乳腺癌組接受乳腺癌改良根治術去除病灶。術中取病灶組織,經8% SDS-PAGE 電泳后轉至PDVF膜,封閉非特異結合位點,加入BRMS1、ING4 一抗(1∶500),37℃溫育2h,再加入二抗(1∶5000),37℃溫育2 h,ECL 發光液顯色。

1.3 超聲造影檢查 采用法國Aixplorer 新聲威特種兼備診斷儀(生產廠家:SuperSonic Imagine 法國聲科醫療有限公司;探頭型號:12-5 淺表探頭;超聲波頻率:4 ~15 MHz)。HFR CEUS 的對比劑采用意大利Bracco 公司的SonoVue(六氟化硫氣體59 mg/瓶,白色凍干粉25 mg/瓶)。

使用常規超聲對腫塊進行連續多切面掃查,選取乳腺病灶血流信號最豐富的切面切換至CEUS模式。經肘正中靜脈團注SonoVue 4.8 ml,隨即推注5.0 ml 0.9%氯化鈉注射液,同時啟動圖像存儲功能,存儲時間2 min,造影結束后將圖像轉存至移動硬盤。勾畫2 個感興趣區:病灶內增強最顯著的區域和病灶周圍同一深度的正常腺體組織。分析生成時間一強度曲線,比較曲線中達峰強度(PI)和曲線下方面積大小(AUC)。

CEUS 由2 名具有3年以上淺表疾病超聲診斷經驗的醫師進行操作,操作結束后獨立觀看造影動態圖像進行評估。若判斷結果不一致,則由科內副主任醫師盲審判斷最終結果。CEUS 乳腺癌判斷標準參考乳腺疾病超聲檢查質量控制專家共識(2019 版)[4]。

1.4 統計方法 采用SPSS 22.0統計軟件進行分析,滿足正態分布且方差齊的計量資料以均數±標準差表示,組間比較采用t 檢驗;相關分析采用Pearson相關性分析或Spearman 相關性分析。P <0.05 表示差異有統計學意義。

2 結果

2.1 乳腺癌組和對照組BRMS1、ING4 相對蛋白表達水平比較 乳腺癌組患者BRMS1 和ING4 表達均低于對照組(均P <0.05),見表1。

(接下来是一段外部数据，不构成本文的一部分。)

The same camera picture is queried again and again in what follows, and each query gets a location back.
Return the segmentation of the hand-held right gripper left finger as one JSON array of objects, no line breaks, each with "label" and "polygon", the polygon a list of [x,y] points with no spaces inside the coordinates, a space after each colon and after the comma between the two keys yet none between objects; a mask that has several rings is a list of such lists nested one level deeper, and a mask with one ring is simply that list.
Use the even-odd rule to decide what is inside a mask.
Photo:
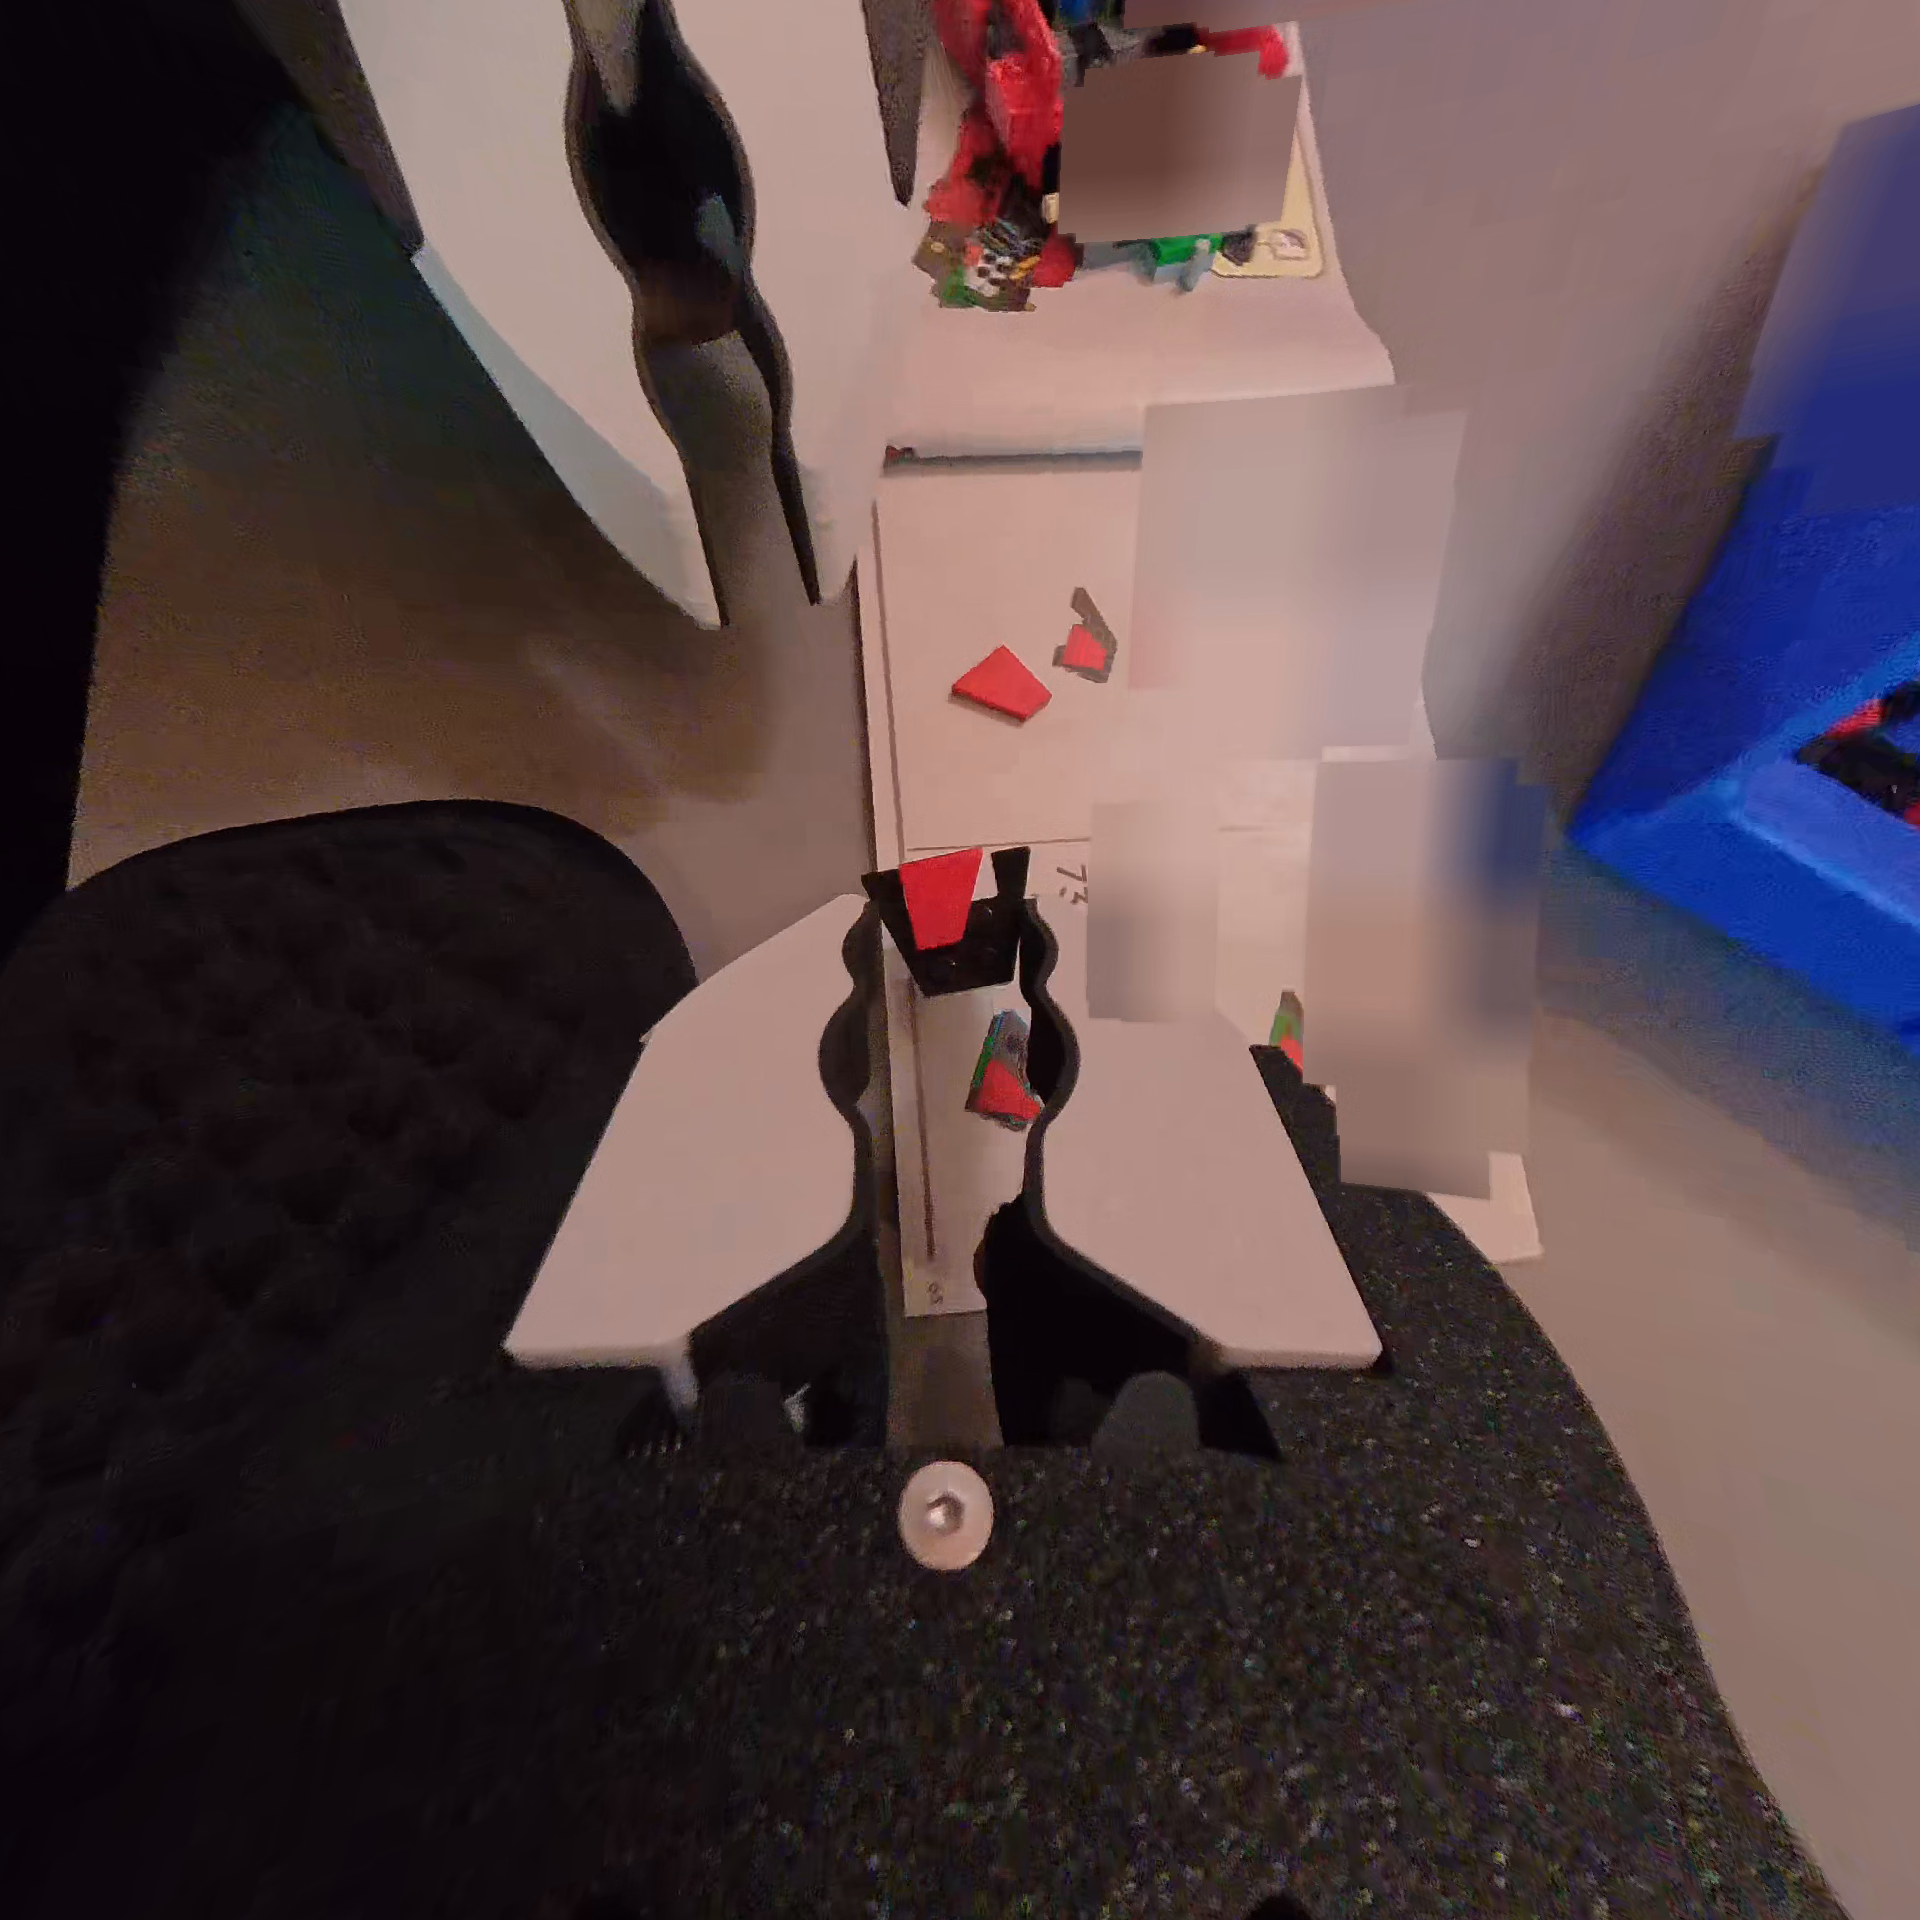
[{"label": "hand-held right gripper left finger", "polygon": [[653,1027],[505,1338],[529,1369],[794,1394],[882,1371],[872,1007],[881,918],[840,896]]}]

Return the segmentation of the black toy brick plate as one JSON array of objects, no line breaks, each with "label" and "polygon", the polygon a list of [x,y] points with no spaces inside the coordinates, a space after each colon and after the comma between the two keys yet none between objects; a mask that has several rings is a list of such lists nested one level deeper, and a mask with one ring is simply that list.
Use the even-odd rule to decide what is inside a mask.
[{"label": "black toy brick plate", "polygon": [[879,905],[881,921],[895,938],[922,994],[944,996],[996,988],[1015,976],[1026,872],[1028,848],[1001,848],[992,855],[984,851],[968,939],[935,954],[922,954],[913,946],[897,870],[867,873],[861,890]]}]

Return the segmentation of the black and red toy parts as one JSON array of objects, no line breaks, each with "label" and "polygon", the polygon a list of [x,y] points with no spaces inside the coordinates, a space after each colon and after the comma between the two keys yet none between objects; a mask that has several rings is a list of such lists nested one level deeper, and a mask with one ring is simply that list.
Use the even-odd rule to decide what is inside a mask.
[{"label": "black and red toy parts", "polygon": [[1855,708],[1795,760],[1917,827],[1917,684],[1903,684]]}]

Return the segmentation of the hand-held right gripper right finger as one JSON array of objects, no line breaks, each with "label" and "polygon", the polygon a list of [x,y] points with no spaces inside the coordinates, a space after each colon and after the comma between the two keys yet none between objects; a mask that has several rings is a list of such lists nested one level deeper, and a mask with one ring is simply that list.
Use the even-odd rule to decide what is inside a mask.
[{"label": "hand-held right gripper right finger", "polygon": [[1021,905],[1021,1190],[980,1243],[996,1374],[1362,1374],[1384,1340],[1253,1050],[1216,1014],[1088,1008],[1087,908]]}]

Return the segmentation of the blue plastic bin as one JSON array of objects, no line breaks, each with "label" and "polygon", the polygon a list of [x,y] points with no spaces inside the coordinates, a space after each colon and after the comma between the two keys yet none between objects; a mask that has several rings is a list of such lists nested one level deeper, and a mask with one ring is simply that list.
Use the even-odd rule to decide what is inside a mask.
[{"label": "blue plastic bin", "polygon": [[1736,433],[1761,465],[1569,840],[1915,1055],[1915,827],[1795,760],[1915,682],[1915,106],[1837,136]]}]

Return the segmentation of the white building instruction booklet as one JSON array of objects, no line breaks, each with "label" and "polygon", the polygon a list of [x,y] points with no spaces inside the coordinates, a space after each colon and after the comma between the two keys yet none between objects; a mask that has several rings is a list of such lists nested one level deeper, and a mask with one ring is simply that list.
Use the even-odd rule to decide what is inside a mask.
[{"label": "white building instruction booklet", "polygon": [[[1028,848],[1028,896],[1068,921],[1072,1007],[1087,1000],[1093,780],[1121,720],[1136,507],[1136,451],[899,462],[881,479],[855,566],[881,867],[980,846],[977,898],[992,898],[992,852]],[[1079,593],[1121,642],[1107,682],[1051,662],[1079,644]],[[954,695],[1000,648],[1042,684],[1034,715]],[[1220,778],[1209,1063],[1227,1025],[1239,1046],[1272,1043],[1298,1063],[1313,815],[1320,776],[1341,755],[1367,758],[1247,761]],[[968,1102],[992,1022],[1028,1020],[1017,978],[928,1000],[889,945],[884,1015],[904,1307],[985,1313],[977,1255],[992,1214],[1017,1200],[1028,1127]],[[1483,1199],[1429,1199],[1490,1264],[1538,1260],[1523,1155],[1493,1152],[1483,1183]]]}]

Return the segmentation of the pile of mixed toy bricks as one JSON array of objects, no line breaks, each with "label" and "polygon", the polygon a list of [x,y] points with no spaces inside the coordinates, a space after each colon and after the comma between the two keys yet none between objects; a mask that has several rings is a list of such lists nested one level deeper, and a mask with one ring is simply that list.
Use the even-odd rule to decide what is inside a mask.
[{"label": "pile of mixed toy bricks", "polygon": [[952,159],[924,200],[917,268],[955,314],[1021,314],[1065,288],[1088,242],[1063,227],[1065,111],[1095,73],[1139,62],[1239,59],[1260,83],[1298,81],[1293,38],[1229,6],[937,3],[931,30],[964,87]]}]

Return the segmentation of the black dimpled pad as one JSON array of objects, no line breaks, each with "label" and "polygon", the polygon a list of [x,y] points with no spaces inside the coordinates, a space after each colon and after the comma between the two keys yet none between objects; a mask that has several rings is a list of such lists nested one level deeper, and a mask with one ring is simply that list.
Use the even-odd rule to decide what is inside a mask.
[{"label": "black dimpled pad", "polygon": [[488,1369],[695,978],[633,862],[533,808],[84,880],[4,966],[4,1444],[79,1482],[308,1376]]}]

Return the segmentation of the red wedge toy brick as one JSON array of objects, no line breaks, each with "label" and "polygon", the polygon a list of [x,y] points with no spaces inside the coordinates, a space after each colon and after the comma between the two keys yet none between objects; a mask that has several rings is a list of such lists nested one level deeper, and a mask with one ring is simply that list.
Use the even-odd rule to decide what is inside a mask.
[{"label": "red wedge toy brick", "polygon": [[920,954],[941,954],[968,939],[984,858],[984,848],[961,848],[909,859],[897,872]]},{"label": "red wedge toy brick", "polygon": [[952,697],[961,707],[1021,727],[1049,707],[1051,694],[1019,655],[996,644],[952,684]]}]

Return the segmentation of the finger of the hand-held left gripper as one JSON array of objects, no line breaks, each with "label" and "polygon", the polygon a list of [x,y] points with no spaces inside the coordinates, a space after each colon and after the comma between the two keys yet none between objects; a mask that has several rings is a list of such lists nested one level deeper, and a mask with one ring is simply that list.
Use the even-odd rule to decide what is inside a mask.
[{"label": "finger of the hand-held left gripper", "polygon": [[663,34],[717,115],[741,191],[738,332],[811,603],[848,584],[922,276],[922,10],[674,3]]},{"label": "finger of the hand-held left gripper", "polygon": [[560,3],[245,3],[564,491],[652,587],[725,625],[633,284],[572,151],[587,59]]}]

表1 乳腺癌組和對照組BRMS1、ING4 相對蛋白表達水平比較

2.2 乳腺癌組和對照組超聲造影參數比較 乳腺癌組患者PI 和AUC 超聲造影參數均高于對照組(均P <0.05),見表2。

表2 乳腺癌組和對照組超聲造影參數比較

2.3 BRMS1、ING4 蛋白表達與超聲造影參數的相關性分析 BRMS1、ING4 蛋白表達與PI和AUC超聲造影參數均呈負相關(均P <0.05),見表3。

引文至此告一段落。